Vom Gottesacker zum Sandkasten

Wo einst Enten weideten und später Tote ihre letzte Ruhestätte fanden, blüht heute buntes Leben.

Wo einst Enten weideten und später Tote ihre letzte Ruhestätte fanden, blüht heute buntes Leben.

Der Basler Kannenfeldpark war früher – der Name macht es deutlich – ein Feld. Hier pflanzte man allerlei an und hielt, woran die nahe Entenweidstrasse erinnert, auch Geflügel. Dann wurde im Jahr 1868 aus dem Feld ein Gottesacker. Es war eine Zeit des Wachstums und des Wandels. Den Baslern wurde es innerhalb der Stadtmauern zu eng, sie rissen sie damals nieder.

Doch nicht nur die Lebenden, sondern auch die Toten verlangten nach mehr Raum. Bereits im Jahr 1825 war mit dem Spalengottesacker an der Missionsstrasse ein erster Friedhof vor den Toren der Stadt entstanden. Als dieser der wachsenden Zahl an Gräbern nicht mehr genügen konnte, schuf man nach Plänen von Amadeus Merian im Stil englischer Parkanlagen den Gottesacker Kannenfeld. Dass dieser derart weit ausserhalb der Stadt lag, liess auch kritische Stimmen laut werden, wie der Lokalhistoriker Roger Jean Rebmann zu berichten weiss. Insbesondere von katholischer Seite wurde bedauert, dass es nun nicht mehr möglich war, den Sarg mit dem Verstorbenen auf den Schultern zum Grab zu tragen. Und von reformierter Seite war die Klage zu hören, der lange einsame Landweg zum Friedhof biete für einen Trauerzug mit schön bekränztem Leichenwagen und zahlreichen Trauergästen keine schöne Kulisse.

Grabsteine im Rheinhafen

Der Bau des grossen Zentralfriedhofs am Hörnli im Jahr 1932 läutete das Ende des Gottesackers Kannenfeld ein. Fortan wurden hier keine Toten mehr begraben. Es sollten allerdings noch 20 Jahre verstreichen, bis man 1952 mit der Umwandlung des Friedhofs in einen Park begann. Zuerst mussten 1300 Familien- und 6000 Reihengräber geräumt werden. Angehörige und Nachkommen der Toten waren eingeladen, die Grabsteine abzuholen. Nicht alle kamen diesem Aufruf nach – schliesslich wurden 8000 zurückgebliebene Grabsteine zusammengeschlagen.
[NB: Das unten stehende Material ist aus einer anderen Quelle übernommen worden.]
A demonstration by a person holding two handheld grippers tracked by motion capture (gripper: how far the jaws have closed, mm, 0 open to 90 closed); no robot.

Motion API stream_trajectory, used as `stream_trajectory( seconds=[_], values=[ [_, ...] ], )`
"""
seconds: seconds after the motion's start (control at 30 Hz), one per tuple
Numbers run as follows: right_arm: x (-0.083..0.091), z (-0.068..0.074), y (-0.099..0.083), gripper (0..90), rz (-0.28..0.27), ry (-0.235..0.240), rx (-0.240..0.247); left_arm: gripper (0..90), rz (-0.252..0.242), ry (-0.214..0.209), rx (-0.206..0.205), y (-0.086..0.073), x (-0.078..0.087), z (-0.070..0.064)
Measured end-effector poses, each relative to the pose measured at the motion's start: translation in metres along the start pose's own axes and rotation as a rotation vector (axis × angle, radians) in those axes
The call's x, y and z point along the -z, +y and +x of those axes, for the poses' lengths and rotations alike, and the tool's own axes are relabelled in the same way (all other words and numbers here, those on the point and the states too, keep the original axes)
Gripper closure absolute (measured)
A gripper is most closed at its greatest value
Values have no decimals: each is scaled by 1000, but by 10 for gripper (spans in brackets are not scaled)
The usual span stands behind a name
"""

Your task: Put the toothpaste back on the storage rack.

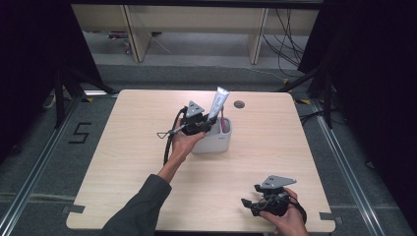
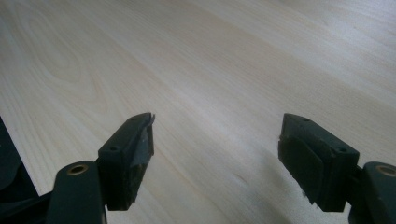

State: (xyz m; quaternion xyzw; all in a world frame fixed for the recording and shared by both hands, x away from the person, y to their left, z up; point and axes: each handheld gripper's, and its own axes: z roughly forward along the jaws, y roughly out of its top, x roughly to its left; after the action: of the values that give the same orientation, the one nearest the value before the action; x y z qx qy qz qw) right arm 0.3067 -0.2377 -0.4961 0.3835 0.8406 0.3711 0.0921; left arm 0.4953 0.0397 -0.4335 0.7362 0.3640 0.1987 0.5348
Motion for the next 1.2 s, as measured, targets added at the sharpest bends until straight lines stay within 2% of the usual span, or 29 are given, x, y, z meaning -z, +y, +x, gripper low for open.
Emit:
stream_trajectory(
  seconds=[0.07,0.13,0.33,0.4,0.43,0.47,0.53,0.57,0.6,0.7,0.73,0.83,0.9,1.0,1.03,1.2],
  values=[
    [0,0,0,277,-3,-1,-1,703,-2,4,5,-1,0,0],
    [0,0,0,277,-5,0,2,684,19,19,-12,-2,0,0],
    [0,0,0,277,-1,0,3,675,38,10,-15,-9,-1,1],
    [0,0,0,277,0,-1,3,637,33,7,-16,-8,-1,0],
    [0,0,0,277,0,-1,4,637,13,7,-10,-7,1,0],
    [0,0,0,277,-1,-1,4,615,-35,3,11,-1,7,0],
    [-1,-1,0,277,-3,2,12,559,-55,13,15,6,15,0],
    [-1,-2,0,277,-4,-3,24,523,-50,12,16,8,17,0],
    [0,0,0,277,0,-2,4,514,-52,11,16,9,20,0],
    [0,1,0,277,1,1,-3,492,-61,8,21,11,25,1],
    [0,0,0,277,-1,-3,1,470,-48,4,39,12,29,1],
    [0,0,0,277,-1,-3,1,414,-36,-1,45,12,33,3],
    [0,0,0,277,0,-4,1,377,-35,-35,84,12,41,5],
    [0,0,0,277,-5,-2,-1,330,-27,-34,81,13,50,4],
    [0,-1,0,277,-6,-1,12,314,-27,-39,84,13,52,5],
    [-1,-2,0,277,-8,-2,13,304,-37,-48,76,15,67,6]
  ],
)
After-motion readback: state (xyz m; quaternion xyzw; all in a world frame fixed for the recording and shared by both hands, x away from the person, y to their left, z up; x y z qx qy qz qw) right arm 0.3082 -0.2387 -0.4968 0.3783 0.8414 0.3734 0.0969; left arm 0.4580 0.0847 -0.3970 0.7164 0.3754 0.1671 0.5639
Im Buch «Kannenfeld» von Verena Eggmann und Bernd Steiner heisst es dazu: «340 Lastwagen voll verbaute der Kanton im Rheinhafen Au, 30 Lastwagen voll verschwanden für Wiesenbordverbauungen in den Langen Erlen, tausend auszementierte Familiengräber wurden gesprengt, das Material als Tragbett des neuen Parkplatzes am St.-Jakob-Stadion eingebaut.»

Danach gestalteten die Stadtgärtnerei und ihr Leiter Richard Arioli (1905–1994) den ehemaligen Gottesacker ohne Eile Schritt für Schritt zu einem Park um. Arioli sind auch die von verschiedenen Künstlern geschaffenen Spielsteine auf dem zentralen Platz des Parks zu verdanken. Er war es auch, der nach einem Besuch in Sevilla die Schaffung eines «Lesegartens» und einer Open-air-Bibliothek anregte.

Der lachende Riese

Ausser der Struktur der Wege und alten Bäume erinnern im Kannenfeldpark nur noch wenige Relikte an den früheren Friedhof. Beim Eingang an der Burgfelderstrasse sind dies verschiedene Inschriften und die Figuren von Moses, Daniel, Johannes und Paulus, im Parkinnern das Denkmal für gefallene französische Soldaten und die Reste des Grabes von Kunsthistoriker Johann Jakob Merian und dessen Bruder Adolf im Stil eines ägyptischen Tempelchens.


Heute ist die frühere Friedhofsruhe frohem Kinderlachen gewichen. Stille Plätzchen, an denen man über die Vergänglichkeit des irdischen Lebens nachdenken kann, findet man im Park noch immer. Rund um diese Inseln der Ruhe blüht aber das bunte Leben – sei es vor dem zum Parkcafé erweiterten Kiosk oder auf den vor Kurzem neu gestalteten Kinderspielpätzen, die sich grosser Beliebtheit erfreuen.
Zur vielgestaltigen Fröhlichkeit, die hier anzutreffen ist, passt auch gut der 1990 vom Bildhauer Markus Böhmer geschaffene lachende Riese, der über die Jahre zum eigentlichen Wahrzeichen des Parks geworden ist.